◆ Aim of the task
If a line holds the word "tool", copy it from the entries.

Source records
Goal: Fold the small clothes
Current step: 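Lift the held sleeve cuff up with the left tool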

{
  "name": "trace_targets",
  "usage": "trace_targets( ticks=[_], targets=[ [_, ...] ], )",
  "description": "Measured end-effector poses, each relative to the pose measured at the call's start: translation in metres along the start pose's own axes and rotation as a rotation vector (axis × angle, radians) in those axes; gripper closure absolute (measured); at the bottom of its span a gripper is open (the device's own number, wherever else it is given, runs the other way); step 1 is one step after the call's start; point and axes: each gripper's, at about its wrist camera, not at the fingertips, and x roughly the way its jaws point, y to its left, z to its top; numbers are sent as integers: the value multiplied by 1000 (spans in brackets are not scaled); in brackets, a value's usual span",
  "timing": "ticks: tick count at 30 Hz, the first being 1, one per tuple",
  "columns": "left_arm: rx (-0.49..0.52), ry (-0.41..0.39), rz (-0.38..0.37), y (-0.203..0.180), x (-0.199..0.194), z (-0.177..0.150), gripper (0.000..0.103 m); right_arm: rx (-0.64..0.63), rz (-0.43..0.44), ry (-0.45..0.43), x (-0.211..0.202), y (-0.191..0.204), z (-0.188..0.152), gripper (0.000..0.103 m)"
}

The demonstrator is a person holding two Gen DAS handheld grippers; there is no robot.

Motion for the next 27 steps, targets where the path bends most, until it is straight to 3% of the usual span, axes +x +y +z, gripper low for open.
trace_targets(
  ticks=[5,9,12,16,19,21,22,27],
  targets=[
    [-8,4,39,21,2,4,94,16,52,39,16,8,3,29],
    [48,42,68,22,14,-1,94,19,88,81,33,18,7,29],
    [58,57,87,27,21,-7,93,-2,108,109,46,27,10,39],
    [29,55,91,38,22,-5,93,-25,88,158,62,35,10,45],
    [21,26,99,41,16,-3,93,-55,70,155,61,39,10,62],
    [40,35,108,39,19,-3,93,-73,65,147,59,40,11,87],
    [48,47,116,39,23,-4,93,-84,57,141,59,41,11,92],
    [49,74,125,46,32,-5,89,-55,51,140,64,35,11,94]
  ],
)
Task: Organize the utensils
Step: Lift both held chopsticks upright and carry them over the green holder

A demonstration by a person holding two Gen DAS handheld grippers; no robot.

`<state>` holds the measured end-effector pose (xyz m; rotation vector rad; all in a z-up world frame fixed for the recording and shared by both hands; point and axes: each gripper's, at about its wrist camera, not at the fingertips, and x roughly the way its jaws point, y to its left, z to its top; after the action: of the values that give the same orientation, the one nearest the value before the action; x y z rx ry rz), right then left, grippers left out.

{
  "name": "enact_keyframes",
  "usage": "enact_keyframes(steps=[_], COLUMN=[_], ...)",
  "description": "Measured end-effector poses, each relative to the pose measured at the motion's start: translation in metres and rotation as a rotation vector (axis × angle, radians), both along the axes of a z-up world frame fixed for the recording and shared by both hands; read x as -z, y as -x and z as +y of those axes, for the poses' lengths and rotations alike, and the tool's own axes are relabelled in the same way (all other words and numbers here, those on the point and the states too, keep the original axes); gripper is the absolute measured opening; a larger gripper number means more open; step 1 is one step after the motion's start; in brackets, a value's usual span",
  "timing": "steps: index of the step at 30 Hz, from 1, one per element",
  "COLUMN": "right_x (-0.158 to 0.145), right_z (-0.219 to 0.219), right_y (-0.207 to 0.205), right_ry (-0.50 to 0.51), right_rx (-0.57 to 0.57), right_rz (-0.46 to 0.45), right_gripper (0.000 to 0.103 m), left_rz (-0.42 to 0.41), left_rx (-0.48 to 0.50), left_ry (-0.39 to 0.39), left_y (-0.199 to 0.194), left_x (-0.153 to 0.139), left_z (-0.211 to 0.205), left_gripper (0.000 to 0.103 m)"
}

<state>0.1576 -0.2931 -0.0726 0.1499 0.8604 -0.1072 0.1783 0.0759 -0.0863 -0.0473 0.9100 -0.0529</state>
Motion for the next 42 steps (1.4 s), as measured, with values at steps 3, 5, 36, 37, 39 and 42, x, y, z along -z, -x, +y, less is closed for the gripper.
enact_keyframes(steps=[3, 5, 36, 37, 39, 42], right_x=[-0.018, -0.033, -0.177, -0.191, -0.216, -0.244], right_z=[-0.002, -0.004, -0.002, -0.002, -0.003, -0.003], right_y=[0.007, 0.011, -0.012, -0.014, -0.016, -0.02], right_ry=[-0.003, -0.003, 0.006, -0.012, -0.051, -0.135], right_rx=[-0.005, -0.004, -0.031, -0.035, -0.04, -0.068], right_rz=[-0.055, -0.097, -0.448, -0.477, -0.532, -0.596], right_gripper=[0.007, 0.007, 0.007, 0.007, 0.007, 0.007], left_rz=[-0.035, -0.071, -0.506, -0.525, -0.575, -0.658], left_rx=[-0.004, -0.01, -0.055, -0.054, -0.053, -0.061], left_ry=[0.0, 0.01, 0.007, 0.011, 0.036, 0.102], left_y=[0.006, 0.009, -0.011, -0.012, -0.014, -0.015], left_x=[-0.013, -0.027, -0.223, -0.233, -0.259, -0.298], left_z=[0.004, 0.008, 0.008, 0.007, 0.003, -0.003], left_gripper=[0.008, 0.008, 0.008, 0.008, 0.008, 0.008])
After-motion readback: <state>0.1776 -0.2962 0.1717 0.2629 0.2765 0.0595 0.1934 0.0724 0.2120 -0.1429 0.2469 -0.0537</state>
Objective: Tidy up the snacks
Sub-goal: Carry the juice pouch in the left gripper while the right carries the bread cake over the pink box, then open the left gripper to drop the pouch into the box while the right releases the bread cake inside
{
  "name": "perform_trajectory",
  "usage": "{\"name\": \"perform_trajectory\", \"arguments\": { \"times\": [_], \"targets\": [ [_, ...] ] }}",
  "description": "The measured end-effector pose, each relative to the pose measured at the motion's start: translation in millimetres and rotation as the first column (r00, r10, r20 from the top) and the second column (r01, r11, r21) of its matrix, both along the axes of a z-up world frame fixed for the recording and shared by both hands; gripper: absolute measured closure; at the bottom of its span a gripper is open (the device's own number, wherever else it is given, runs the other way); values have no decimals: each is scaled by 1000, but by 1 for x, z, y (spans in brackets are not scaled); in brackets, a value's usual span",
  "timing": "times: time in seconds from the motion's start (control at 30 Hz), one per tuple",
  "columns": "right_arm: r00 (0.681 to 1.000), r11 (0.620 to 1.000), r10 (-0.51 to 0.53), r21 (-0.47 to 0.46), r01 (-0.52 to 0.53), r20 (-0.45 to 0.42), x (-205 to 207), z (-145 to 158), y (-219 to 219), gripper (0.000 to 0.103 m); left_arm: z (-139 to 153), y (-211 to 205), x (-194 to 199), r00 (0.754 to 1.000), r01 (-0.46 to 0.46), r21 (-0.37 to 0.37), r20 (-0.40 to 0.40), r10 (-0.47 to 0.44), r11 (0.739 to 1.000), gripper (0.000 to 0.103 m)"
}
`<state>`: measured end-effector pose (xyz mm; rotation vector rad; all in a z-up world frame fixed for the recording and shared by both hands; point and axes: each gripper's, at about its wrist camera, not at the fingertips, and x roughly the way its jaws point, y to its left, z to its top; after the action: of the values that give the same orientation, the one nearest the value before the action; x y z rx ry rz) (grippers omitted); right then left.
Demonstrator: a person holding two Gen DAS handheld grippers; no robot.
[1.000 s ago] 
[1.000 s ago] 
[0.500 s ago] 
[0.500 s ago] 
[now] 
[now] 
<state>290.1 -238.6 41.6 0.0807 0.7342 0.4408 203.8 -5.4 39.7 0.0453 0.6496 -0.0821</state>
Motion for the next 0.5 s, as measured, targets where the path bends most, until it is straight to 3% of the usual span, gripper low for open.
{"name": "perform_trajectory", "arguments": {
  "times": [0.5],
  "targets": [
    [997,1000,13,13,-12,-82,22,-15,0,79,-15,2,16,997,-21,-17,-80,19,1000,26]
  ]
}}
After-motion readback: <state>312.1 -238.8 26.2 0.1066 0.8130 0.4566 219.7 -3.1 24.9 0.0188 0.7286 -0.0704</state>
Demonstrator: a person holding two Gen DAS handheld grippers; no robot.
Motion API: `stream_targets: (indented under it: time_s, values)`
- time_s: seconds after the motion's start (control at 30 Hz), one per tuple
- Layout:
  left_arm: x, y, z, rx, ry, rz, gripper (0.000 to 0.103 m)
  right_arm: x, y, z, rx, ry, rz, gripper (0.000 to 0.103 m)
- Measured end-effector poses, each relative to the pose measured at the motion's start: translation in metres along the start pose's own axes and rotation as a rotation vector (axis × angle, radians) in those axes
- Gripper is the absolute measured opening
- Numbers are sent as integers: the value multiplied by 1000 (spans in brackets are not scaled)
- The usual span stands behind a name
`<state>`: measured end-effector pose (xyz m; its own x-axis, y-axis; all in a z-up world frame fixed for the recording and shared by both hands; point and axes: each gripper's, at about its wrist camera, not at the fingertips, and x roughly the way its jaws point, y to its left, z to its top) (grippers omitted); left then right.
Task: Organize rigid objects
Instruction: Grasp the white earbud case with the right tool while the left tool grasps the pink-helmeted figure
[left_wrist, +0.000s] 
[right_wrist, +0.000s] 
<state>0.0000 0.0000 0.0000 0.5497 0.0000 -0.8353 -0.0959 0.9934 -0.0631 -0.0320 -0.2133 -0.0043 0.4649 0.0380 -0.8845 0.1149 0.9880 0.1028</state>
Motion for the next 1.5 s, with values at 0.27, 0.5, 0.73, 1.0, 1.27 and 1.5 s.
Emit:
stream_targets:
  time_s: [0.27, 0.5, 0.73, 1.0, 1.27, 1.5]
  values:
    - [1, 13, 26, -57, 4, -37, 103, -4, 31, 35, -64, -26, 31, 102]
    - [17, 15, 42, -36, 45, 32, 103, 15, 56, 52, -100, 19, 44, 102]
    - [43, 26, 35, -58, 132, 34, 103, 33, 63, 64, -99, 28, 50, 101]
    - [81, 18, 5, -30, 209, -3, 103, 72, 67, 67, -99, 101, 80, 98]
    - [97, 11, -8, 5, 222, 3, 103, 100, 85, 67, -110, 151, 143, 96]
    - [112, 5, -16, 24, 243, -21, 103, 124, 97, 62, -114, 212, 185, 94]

◆ Result
Current step: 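Lift the held sleeve cuff up with the left tool
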  "description": "Measured end-effector poses, each relative to the pose measured at the motion's start: translation in metres and rotation as a rotation vector (axis × angle, radians), both along the axes of a z-up world frame fixed for the recording and shared by both hands; read x as -z, y as -x and z as +y of those axes, for the poses' lengths and rotations alike, and the tool's own axes are relabelled in the same way (all other words and numbers here, those on the point and the states too, keep the original axes); gripper is the absolute measured opening; a larger gripper number means more open; step 1 is one step after the motion's start; in brackets, a value's usual span",
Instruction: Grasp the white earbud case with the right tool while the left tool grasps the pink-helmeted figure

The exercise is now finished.